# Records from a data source

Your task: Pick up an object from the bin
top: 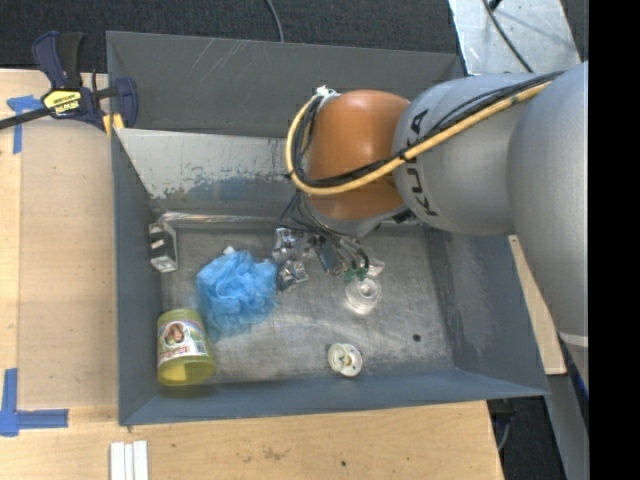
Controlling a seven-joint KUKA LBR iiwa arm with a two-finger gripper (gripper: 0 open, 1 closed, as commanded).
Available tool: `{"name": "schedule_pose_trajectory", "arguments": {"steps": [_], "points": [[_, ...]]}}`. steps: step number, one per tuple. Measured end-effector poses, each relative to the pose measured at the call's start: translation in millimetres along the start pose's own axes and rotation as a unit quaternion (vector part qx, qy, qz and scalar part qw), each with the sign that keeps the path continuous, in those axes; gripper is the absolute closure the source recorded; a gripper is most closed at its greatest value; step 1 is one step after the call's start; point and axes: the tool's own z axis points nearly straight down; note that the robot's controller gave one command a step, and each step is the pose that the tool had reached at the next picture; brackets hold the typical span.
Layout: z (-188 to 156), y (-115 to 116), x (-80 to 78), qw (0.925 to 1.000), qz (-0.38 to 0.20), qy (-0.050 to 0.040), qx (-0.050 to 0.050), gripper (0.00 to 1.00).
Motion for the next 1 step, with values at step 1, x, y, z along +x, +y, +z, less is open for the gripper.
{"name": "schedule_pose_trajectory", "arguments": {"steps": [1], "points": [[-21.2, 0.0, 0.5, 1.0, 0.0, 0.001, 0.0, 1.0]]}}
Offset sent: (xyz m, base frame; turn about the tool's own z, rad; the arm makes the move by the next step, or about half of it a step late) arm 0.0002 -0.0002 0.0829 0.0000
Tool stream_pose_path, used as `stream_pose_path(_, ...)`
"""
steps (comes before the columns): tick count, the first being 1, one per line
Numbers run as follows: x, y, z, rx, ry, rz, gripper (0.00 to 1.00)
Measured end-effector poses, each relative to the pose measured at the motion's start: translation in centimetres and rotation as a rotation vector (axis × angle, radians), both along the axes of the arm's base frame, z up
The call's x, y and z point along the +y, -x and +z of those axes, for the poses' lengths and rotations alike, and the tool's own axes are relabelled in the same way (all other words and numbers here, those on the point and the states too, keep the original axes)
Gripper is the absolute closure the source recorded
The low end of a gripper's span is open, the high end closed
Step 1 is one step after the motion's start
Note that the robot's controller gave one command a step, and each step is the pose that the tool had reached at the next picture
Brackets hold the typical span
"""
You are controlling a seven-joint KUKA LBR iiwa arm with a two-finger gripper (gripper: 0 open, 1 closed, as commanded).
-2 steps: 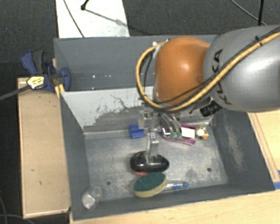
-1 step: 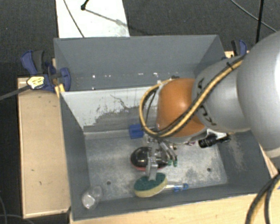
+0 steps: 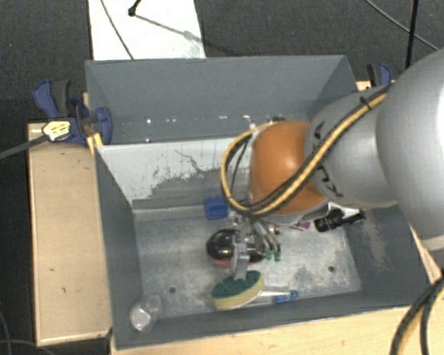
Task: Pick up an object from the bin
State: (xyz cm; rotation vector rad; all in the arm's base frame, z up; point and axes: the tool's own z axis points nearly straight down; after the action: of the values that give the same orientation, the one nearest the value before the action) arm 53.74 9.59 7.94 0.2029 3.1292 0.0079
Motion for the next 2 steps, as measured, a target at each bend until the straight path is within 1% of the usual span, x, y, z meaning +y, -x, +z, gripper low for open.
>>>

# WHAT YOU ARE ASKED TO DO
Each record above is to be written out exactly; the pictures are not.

# ANSWER BOX
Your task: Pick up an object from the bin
top: 
Controlling a seven-joint KUKA LBR iiwa arm with a two-finger gripper (gripper: 0 open, 1 closed, as commanded).
Available tool: `{"name": "schedule_pose_trajectory", "arguments": {"steps": [_], "points": [[_, ...]]}}`. steps: step number, one per tuple. Measured end-effector poses, each relative to the pose measured at the call's start: translation in millimetres along the start pose's own axes and rotation as a unit quaternion (vector part qx, qy, qz and scalar part qw), each with the sign that keeps the path continuous, in those axes; gripper is the absolute closure the source recorded; a gripper is most closed at its greatest value; step 1 is one step after the call's start; point and axes: the tool's own z axis points nearly straight down; note that the robot's controller gave one command a step, and each step is the pose that the tool had reached at the next picture; brackets hold the typical span.
Layout: z (-188 to 156), y (-115 to 116), x (-80 to 78), qw (0.925 to 1.000), qz (-0.38 to 0.20), qy (-0.050 to 0.040), qx (-0.050 to 0.050), gripper (0.00 to 1.00).
Motion for the next 1 step, with values at step 1, x, y, z along +x, +y, +z, less is open for the gripper.
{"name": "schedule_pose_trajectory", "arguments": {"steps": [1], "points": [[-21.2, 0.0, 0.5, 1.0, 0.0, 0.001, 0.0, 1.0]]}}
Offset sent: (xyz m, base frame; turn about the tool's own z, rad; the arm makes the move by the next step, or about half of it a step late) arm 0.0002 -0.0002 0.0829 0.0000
Tool stream_pose_path, used as `stream_pose_path(_, ...)`
"""
steps (comes before the columns): tick count, the first being 1, one per line
Numbers run as follows: x, y, z, rx, ry, rz, gripper (0.00 to 1.00)
Measured end-effector poses, each relative to the pose measured at the motion's start: translation in centimetres and rotation as a rotation vector (axis × angle, radians), both along the axes of the arm's base frame, z up
The call's x, y and z point along the +y, -x and +z of those axes, for the poses' lengths and rotations alike, and the tool's own axes are relabelled in the same way (all other words and numbers here, those on the point and the states too, keep the original axes)
Gripper is the absolute closure the source recorded
The low end of a gripper's span is open, the high end closed
Step 1 is one step after the motion's start
Note that the robot's controller gave one command a step, and each step is the pose that the tool had reached at the next picture
Brackets hold the typical span
"""
You are controlling a seven-joint KUKA LBR iiwa arm with a two-finger gripper (gripper: 0 open, 1 closed, as commanded).
-2 steps: 
-1 step: 
+0 steps: 
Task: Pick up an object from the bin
State: (xyz cm; rotation vector rad; all in the arm's base frame, z up; point and axes: the tool's own z axis points nearly straight down; after the action: of the values that give the same orientation, the one nearest the value before the action) arm 53.74 9.59 7.94 0.2029 3.1292 0.0079
Motion for the next 2 steps, as measured, a target at each bend until the straight path is within 1% of the usual span, x, y, z meaning +y, -x, +z, gripper low for open.
>>>

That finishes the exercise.